Only one stretch of the listing below is wanted: the line with "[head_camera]" and all lines after it. Reproduce that stretch exactly.
━━━━━━━━━━━━━━━━━━━━━━━━━━━━━━
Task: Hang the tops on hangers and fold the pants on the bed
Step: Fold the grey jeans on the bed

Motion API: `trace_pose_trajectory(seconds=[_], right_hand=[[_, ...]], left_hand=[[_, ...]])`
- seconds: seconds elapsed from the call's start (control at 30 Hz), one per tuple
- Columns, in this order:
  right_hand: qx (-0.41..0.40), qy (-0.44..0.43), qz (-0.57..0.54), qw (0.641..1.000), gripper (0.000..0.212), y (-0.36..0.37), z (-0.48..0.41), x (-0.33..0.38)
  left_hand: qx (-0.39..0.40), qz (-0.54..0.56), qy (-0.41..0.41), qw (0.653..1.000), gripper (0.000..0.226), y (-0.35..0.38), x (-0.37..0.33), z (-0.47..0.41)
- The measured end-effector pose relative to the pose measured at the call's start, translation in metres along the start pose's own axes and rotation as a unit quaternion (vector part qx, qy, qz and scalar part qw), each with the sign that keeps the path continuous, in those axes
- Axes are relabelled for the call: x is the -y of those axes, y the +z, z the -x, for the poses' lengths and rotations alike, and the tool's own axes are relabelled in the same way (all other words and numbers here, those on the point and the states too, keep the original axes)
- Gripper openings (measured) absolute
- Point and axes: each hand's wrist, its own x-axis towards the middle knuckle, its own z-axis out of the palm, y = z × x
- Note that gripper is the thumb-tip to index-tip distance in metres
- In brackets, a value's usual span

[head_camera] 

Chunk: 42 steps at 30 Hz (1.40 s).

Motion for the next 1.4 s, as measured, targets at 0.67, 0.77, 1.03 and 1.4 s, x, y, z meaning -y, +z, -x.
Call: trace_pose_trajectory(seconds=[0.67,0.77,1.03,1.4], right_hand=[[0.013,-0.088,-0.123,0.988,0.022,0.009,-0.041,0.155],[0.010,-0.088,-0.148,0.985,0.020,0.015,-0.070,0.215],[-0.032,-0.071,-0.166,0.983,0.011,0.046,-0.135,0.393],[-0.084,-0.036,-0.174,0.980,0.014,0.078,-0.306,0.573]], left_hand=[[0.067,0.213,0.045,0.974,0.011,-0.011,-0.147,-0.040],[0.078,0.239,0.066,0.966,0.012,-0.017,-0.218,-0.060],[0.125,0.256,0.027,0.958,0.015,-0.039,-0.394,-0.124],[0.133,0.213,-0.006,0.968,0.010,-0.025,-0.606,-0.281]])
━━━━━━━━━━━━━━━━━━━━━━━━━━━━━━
EXERCISE RESPONSE:
[head_camera] 

Chunk: 42 steps at 30 Hz (1.40 s).

Motion for the next 1.4 s, as measured, targets at 0.67, 0.77, 1.03 and 1.4 s, x, y, z meaning -y, +z, -x.
Call: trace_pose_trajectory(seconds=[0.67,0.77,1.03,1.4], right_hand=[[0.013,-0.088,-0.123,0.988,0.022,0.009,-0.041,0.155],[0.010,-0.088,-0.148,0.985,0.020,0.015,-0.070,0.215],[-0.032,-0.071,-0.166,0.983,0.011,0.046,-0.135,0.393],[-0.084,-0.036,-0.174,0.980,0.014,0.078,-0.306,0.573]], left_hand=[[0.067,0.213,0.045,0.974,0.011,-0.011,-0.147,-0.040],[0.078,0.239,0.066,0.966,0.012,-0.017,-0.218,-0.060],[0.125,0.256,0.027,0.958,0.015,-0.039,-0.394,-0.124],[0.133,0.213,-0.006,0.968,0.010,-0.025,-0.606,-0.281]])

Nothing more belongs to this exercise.